The technical way: call it from code
If you're a developer and want to call the endpoint from a script or your own application, here's the simplest possible example. Replace the placeholder API key with the real one from your dashboard.
# Replace edns_live_YOUR_KEY with your real API key from the dashboard
curl -H "Authorization: Bearer edns_live_YOUR_KEY" \
"https://api.edgedns.dev/v1/network/asn?ip=8.8.8.8"What you need to provide
There's just one piece of information you need to provide. The table below explains exactly what it is and what a real value looks like.
| Field | Type | Required? | What it means | Example |
|---|---|---|---|---|
ip | string | Yes | The IPv4 (Internet Protocol version 4) or IPv6 (Internet Protocol version 6) address to lookup ASN (Autonomous System Number) for | 8.8.8.8 |
What you get back
When you call this tool, you'll get back a JSON object with the fields below. If you're talking to it through an AI assistant, the assistant reads these for you and explains them in plain language — you don't need to memorize them.
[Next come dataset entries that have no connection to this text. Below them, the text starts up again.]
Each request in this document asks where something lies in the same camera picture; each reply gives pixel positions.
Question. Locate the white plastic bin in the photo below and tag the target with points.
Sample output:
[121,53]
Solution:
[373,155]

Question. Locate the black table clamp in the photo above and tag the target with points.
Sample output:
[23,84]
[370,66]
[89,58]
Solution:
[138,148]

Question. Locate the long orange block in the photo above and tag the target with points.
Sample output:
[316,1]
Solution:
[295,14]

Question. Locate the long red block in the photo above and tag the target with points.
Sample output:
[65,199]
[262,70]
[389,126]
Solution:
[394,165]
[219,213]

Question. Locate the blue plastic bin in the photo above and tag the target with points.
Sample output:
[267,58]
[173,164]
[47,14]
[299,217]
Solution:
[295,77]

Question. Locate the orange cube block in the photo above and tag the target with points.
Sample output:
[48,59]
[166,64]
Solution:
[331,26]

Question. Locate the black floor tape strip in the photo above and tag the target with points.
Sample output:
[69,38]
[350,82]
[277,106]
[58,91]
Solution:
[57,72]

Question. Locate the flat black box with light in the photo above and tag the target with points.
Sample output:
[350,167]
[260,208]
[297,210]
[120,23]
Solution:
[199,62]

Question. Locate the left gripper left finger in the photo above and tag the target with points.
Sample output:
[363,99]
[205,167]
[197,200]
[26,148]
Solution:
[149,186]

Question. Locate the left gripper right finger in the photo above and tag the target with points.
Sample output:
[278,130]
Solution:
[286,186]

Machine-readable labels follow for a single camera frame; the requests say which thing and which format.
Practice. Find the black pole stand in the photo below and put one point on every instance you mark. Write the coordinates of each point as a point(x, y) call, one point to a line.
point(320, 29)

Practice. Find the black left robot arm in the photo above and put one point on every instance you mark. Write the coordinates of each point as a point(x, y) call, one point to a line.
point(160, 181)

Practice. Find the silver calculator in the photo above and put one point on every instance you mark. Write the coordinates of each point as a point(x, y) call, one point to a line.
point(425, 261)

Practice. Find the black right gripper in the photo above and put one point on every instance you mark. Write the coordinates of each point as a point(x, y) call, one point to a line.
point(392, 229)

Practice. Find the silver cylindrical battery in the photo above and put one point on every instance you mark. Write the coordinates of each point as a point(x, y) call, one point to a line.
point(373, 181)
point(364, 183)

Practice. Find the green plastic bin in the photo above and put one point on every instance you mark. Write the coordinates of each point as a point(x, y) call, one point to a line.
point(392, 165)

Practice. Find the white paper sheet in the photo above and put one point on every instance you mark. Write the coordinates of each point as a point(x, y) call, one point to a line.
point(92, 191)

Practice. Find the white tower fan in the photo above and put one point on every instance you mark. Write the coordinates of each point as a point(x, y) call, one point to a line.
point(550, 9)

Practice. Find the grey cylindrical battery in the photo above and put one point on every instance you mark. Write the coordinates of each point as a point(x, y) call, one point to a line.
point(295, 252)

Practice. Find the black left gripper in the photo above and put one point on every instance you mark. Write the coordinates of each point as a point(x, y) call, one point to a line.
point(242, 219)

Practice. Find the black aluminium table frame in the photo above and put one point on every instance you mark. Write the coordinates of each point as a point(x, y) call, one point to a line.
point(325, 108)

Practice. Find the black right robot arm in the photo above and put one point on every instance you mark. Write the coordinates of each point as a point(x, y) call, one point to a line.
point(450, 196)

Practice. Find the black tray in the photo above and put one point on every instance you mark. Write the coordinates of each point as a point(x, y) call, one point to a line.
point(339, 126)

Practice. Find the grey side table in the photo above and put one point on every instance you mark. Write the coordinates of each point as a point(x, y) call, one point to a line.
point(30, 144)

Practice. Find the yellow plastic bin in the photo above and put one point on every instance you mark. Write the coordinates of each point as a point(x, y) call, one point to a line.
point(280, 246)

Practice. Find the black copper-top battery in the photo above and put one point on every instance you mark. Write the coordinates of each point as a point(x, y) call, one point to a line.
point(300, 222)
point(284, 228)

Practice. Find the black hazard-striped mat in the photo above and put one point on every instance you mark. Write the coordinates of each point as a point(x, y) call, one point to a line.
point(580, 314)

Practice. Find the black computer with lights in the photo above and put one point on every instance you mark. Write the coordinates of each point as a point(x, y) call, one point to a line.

| Field | Type | What you'll see in it |
|---|---|---|
ip | string | The queried IP (Internet Protocol address) address |
ip_version | number | IP (Internet Protocol address) version (4 or 6) |
asn.number | number | Autonomous System Number (e.g., 13335) |
asn.name | string | AS name identifier (e.g., CLOUDFLARENET) |
asn.organization | string | Organization name (e.g., Cloudflare, Inc.) |
asn.country | string | Country code of AS registration (ISO 3166-1 alpha-2) |
asn.type | string | Network type: isp, hosting, enterprise, education, or government |
network.cidr | string | CIDR (Classless Inter-Domain Routing) notation of the IP (Internet Protocol address)'s network block |
network.start_ip | string | First IP (Internet Protocol address) address in the BGP prefix |
network.end_ip | string | Last IP (Internet Protocol address) address in the BGP prefix |
rir | string | Regional Internet Registry (ARIN, RIPE, APNIC, AFRINIC, LACNIC) |
allocated | string | Date the IP (Internet Protocol address) block was allocated (from Team Cymru) |
Words you might be wondering about
If any words on this page felt like jargon, here's a plain-language version. Click any linked term to read a full beginner-friendly guide.
DNS (Domain Name System) — The internet's address book. When you type a website name, DNS turns it into the actual numeric address computers use to find each other.
IP (Internet Protocol address) — A unique number that identifies a computer on the internet, like a phone number for a server.
CDN (Content Delivery Network) — A worldwide network of servers that store copies of your website close to your visitors so pages load fast.
ASN (Autonomous System Number) — A unique number assigned to a big network operator (like an ISP or cloud provider). Tells you who owns a chunk of the internet.
WHOIS (who is) — A public record that tells you who registered a domain name, when, and through which company. Modern WHOIS is now called RDAP but most people still say 'WHOIS'.
RFC (Request for Comments) — The official internet standards documents. When someone says 'RFC 8484' they mean a specific numbered standards document — in that case, the one defining DNS over HTTPS.